Assignment
Pull out of the data below the stretch of lines bounded by the one containing "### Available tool" and the one containing "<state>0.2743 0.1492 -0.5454", both bounds included, unchanged.

——

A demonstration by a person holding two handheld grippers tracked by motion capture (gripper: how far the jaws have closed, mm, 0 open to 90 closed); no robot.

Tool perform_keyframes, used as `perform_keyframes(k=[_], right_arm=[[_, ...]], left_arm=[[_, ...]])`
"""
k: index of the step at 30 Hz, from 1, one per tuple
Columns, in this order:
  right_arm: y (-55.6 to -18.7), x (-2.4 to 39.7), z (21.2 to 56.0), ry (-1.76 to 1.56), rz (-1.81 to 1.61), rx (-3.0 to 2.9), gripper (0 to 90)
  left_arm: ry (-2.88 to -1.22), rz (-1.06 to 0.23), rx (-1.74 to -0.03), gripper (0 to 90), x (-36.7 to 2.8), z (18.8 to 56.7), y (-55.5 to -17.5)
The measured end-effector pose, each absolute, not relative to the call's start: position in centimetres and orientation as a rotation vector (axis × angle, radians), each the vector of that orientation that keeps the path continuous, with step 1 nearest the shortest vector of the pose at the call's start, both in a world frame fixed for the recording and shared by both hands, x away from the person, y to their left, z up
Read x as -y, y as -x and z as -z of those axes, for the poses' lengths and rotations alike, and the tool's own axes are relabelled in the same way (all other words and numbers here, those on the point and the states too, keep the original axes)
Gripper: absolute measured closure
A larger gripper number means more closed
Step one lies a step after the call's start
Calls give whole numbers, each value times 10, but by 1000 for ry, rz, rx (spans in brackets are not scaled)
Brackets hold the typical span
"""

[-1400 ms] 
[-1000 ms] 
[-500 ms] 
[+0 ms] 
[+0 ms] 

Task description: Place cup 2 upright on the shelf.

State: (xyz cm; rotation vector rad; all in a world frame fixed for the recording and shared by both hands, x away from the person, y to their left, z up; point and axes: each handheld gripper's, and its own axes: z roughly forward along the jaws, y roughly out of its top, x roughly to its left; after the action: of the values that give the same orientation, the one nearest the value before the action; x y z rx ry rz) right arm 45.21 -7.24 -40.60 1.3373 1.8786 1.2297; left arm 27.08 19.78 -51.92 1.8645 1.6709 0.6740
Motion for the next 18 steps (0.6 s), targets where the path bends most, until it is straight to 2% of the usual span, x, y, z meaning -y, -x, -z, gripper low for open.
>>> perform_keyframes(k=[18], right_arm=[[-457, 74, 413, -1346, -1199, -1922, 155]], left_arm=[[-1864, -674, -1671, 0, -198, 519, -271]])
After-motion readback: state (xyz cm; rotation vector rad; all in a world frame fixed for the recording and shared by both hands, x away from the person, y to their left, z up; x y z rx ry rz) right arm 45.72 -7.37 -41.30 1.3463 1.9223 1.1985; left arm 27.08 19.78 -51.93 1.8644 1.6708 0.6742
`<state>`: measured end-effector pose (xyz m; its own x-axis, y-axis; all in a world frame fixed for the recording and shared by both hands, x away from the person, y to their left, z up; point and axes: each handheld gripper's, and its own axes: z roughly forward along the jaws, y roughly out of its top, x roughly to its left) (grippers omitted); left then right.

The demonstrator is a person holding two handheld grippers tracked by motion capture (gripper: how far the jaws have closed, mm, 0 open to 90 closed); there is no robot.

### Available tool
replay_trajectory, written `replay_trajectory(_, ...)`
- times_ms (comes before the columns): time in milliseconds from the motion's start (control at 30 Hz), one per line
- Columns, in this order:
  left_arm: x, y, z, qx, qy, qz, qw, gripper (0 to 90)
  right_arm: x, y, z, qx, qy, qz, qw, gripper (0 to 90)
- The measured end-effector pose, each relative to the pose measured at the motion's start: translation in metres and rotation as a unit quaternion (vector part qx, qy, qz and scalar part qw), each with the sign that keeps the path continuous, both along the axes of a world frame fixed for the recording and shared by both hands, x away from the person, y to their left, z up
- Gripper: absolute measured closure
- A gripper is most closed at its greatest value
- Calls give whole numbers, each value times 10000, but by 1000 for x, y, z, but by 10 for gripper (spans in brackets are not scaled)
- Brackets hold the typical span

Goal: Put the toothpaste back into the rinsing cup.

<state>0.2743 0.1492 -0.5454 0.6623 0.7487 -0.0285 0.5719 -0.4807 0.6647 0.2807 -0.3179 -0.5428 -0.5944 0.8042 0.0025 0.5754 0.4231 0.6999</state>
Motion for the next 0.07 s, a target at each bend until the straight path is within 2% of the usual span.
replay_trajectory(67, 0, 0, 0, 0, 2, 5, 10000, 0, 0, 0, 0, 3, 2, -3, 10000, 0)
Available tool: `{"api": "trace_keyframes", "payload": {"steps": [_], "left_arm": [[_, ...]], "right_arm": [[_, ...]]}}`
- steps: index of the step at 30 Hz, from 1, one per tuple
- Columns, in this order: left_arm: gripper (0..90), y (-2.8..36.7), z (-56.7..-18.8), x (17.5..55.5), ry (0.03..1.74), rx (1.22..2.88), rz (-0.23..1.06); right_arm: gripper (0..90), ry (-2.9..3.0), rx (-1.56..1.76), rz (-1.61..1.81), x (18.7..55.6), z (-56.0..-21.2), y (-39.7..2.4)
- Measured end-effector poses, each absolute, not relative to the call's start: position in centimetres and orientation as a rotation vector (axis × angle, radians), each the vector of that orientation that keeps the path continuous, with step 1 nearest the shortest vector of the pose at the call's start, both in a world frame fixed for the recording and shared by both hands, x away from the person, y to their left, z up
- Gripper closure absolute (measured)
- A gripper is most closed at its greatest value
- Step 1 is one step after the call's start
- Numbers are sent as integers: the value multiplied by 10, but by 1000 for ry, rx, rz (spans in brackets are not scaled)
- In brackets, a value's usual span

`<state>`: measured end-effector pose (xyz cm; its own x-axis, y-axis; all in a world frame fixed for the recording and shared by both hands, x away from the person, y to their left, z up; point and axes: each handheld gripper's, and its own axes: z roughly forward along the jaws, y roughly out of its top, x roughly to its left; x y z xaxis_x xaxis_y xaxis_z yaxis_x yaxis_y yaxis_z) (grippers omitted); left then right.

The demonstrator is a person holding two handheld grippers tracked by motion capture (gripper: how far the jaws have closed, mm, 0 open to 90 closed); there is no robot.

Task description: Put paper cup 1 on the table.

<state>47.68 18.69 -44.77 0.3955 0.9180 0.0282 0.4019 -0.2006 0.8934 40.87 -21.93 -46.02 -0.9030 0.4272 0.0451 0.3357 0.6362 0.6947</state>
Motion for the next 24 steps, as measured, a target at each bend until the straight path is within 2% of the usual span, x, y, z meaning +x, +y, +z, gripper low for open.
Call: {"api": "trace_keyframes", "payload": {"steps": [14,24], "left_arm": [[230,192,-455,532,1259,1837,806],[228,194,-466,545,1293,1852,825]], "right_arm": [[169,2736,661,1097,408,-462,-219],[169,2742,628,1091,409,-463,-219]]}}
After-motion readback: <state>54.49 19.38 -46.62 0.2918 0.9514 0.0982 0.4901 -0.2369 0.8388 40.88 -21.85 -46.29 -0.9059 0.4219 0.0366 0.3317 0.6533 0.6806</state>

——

Answer section
### Available tool
replay_trajectory, written `replay_trajectory(_, ...)`
- times_ms (comes before the columns): time in milliseconds from the motion's start (control at 30 Hz), one per line
- Columns, in this order:
  left_arm: x, y, z, qx, qy, qz, qw, gripper (0 to 90)
  right_arm: x, y, z, qx, qy, qz, qw, gripper (0 to 90)
- The measured end-effector pose, each relative to the pose measured at the motion's start: translation in metres and rotation as a unit quaternion (vector part qx, qy, qz and scalar part qw), each with the sign that keeps the path continuous, both along the axes of a world frame fixed for the recording and shared by both hands, x away from the person, y to their left, z up
- Gripper: absolute measured closure
- A gripper is most closed at its greatest value
- Calls give whole numbers, each value times 10000, but by 1000 for x, y, z, but by 10 for gripper (spans in brackets are not scaled)
- Brackets hold the typical span

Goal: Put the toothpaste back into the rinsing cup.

<state>0.2743 0.1492 -0.5454 0.6623 0.7487 -0.0285 0.5719 -0.4807 0.6647 0.2807 -0.3179 -0.5428 -0.5944 0.8042 0.0025 0.5754 0.4231 0.6999</state>

The response to the exercise is now complete.